Task description: In full and word for word, restate the lines of the listing.

Data for analysis:

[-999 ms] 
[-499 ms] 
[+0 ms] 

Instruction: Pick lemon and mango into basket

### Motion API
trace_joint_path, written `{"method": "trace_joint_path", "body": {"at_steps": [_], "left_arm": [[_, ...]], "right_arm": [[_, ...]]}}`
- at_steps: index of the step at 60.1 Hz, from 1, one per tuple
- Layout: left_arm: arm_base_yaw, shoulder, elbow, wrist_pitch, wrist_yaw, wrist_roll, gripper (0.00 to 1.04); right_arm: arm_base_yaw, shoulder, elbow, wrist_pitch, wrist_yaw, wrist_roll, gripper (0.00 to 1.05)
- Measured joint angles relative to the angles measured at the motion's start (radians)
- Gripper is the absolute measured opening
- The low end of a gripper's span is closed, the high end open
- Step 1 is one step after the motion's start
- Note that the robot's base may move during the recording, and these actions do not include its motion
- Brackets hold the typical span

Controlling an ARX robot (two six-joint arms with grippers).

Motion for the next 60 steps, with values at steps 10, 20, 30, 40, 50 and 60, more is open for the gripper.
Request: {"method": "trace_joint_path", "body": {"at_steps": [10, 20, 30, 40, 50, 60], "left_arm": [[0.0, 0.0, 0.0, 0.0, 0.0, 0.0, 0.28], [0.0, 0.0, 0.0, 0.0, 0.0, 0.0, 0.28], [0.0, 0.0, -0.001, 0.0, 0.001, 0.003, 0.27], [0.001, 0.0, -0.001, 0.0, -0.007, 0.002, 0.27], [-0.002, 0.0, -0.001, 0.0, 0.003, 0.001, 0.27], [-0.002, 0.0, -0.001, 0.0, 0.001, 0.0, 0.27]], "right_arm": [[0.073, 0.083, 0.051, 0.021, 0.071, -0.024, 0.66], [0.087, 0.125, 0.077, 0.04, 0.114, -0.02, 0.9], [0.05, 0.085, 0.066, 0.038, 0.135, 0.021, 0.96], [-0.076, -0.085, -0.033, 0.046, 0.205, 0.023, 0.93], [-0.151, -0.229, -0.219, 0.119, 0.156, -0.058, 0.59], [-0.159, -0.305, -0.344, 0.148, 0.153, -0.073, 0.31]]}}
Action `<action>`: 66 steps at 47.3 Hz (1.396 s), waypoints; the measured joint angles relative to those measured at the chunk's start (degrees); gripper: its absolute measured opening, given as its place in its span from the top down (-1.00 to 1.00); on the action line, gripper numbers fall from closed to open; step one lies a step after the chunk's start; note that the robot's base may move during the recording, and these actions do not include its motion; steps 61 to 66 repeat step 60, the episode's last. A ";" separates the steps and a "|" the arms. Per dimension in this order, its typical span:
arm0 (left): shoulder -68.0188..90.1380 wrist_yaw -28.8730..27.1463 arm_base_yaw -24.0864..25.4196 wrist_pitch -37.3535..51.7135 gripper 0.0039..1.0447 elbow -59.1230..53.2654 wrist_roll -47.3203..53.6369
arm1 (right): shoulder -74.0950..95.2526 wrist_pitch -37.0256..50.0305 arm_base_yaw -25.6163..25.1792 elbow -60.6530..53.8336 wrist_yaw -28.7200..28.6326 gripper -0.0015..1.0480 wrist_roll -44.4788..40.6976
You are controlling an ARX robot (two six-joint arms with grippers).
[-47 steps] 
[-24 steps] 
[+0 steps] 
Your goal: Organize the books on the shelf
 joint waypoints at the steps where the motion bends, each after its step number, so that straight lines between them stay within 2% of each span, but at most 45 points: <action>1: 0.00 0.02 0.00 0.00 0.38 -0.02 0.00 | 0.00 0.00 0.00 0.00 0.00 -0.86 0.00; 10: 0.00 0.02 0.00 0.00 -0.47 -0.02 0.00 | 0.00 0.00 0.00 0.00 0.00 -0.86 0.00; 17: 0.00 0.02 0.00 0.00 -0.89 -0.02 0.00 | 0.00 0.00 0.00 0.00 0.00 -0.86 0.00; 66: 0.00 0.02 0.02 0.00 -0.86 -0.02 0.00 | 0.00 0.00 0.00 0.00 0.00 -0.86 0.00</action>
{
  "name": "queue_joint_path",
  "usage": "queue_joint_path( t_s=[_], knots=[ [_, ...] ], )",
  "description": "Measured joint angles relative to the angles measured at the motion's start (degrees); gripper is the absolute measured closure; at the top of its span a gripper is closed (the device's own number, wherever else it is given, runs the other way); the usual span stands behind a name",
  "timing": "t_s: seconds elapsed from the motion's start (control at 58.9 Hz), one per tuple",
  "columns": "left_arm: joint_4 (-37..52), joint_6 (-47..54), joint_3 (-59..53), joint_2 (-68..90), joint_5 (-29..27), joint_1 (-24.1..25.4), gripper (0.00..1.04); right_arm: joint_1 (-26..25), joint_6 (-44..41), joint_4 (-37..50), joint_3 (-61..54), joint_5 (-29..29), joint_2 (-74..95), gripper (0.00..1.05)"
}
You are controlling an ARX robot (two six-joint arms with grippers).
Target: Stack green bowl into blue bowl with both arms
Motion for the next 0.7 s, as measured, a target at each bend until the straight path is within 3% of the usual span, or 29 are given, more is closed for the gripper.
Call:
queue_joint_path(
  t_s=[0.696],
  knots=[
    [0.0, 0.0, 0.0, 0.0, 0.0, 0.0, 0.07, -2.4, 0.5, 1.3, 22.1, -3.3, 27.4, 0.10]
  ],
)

Reply:
[-999 ms] 
[-499 ms] 
[+0 ms] 

Instruction: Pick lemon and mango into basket

### Motion API
trace_joint_path, written `{"method": "trace_joint_path", "body": {"at_steps": [_], "left_arm": [[_, ...]], "right_arm": [[_, ...]]}}`
- at_steps: index of the step at 60.1 Hz, from 1, one per tuple
- Layout: left_arm: arm_base_yaw, shoulder, elbow, wrist_pitch, wrist_yaw, wrist_roll, gripper (0.00 to 1.04); right_arm: arm_base_yaw, shoulder, elbow, wrist_pitch, wrist_yaw, wrist_roll, gripper (0.00 to 1.05)
- Measured joint angles relative to the angles measured at the motion's start (radians)
- Gripper is the absolute measured opening
- The low end of a gripper's span is closed, the high end open
- Step 1 is one step after the motion's start
- Note that the robot's base may move during the recording, and these actions do not include its motion
- Brackets hold the typical span

Controlling an ARX robot (two six-joint arms with grippers).

Motion for the next 60 steps, with values at steps 10, 20, 30, 40, 50 and 60, more is open for the gripper.
Request: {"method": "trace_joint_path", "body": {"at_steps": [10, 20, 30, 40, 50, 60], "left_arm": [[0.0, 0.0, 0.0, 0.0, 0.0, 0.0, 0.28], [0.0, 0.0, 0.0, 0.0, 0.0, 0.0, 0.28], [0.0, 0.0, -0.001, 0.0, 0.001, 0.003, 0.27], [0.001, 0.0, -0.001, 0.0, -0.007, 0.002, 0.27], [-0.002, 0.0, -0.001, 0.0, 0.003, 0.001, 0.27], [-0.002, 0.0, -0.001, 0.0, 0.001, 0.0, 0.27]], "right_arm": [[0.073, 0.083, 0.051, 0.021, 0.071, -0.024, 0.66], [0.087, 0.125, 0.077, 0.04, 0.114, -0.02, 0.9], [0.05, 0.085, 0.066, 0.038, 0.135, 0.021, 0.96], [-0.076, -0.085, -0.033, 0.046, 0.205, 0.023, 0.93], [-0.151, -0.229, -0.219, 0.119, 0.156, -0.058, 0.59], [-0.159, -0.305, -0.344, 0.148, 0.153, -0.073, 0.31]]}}
Action `<action>`: 66 steps at 47.3 Hz (1.396 s), waypoints; the measured joint angles relative to those measured at the chunk's start (degrees); gripper: its absolute measured opening, given as its place in its span from the top down (-1.00 to 1.00); on the action line, gripper numbers fall from closed to open; step one lies a step after the chunk's start; note that the robot's base may move during the recording, and these actions do not include its motion; steps 61 to 66 repeat step 60, the episode's last. A ";" separates the steps and a "|" the arms. Per dimension in this order, its typical span:
arm0 (left): shoulder -68.0188..90.1380 wrist_yaw -28.8730..27.1463 arm_base_yaw -24.0864..25.4196 wrist_pitch -37.3535..51.7135 gripper 0.0039..1.0447 elbow -59.1230..53.2654 wrist_roll -47.3203..53.6369
arm1 (right): shoulder -74.0950..95.2526 wrist_pitch -37.0256..50.0305 arm_base_yaw -25.6163..25.1792 elbow -60.6530..53.8336 wrist_yaw -28.7200..28.6326 gripper -0.0015..1.0480 wrist_roll -44.4788..40.6976
You are controlling an ARX robot (two six-joint arms with grippers).
[-47 steps] 
[-24 steps] 
[+0 steps] 
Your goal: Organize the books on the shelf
 joint waypoints at the steps where the motion bends, each after its step number, so that straight lines between them stay within 2% of each span, but at most 45 points: <action>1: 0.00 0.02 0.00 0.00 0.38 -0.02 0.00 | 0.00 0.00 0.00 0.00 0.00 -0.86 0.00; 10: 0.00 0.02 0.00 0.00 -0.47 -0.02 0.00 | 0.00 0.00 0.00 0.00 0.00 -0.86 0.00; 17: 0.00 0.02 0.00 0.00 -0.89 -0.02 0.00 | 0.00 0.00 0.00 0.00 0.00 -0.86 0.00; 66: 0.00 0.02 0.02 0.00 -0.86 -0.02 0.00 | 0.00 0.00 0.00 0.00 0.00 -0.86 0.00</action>
{
  "name": "queue_joint_path",
  "usage": "queue_joint_path( t_s=[_], knots=[ [_, ...] ], )",
  "description": "Measured joint angles relative to the angles measured at the motion's start (degrees); gripper is the absolute measured closure; at the top of its span a gripper is closed (the device's own number, wherever else it is given, runs the other way); the usual span stands behind a name",
  "timing": "t_s: seconds elapsed from the motion's start (control at 58.9 Hz), one per tuple",
  "columns": "left_arm: joint_4 (-37..52), joint_6 (-47..54), joint_3 (-59..53), joint_2 (-68..90), joint_5 (-29..27), joint_1 (-24.1..25.4), gripper (0.00..1.04); right_arm: joint_1 (-26..25), joint_6 (-44..41), joint_4 (-37..50), joint_3 (-61..54), joint_5 (-29..29), joint_2 (-74..95), gripper (0.00..1.05)"
}
You are controlling an ARX robot (two six-joint arms with grippers).
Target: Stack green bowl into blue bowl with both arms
Motion for the next 0.7 s, as measured, a target at each bend until the straight path is within 3% of the usual span, or 29 are given, more is closed for the gripper.
Call:
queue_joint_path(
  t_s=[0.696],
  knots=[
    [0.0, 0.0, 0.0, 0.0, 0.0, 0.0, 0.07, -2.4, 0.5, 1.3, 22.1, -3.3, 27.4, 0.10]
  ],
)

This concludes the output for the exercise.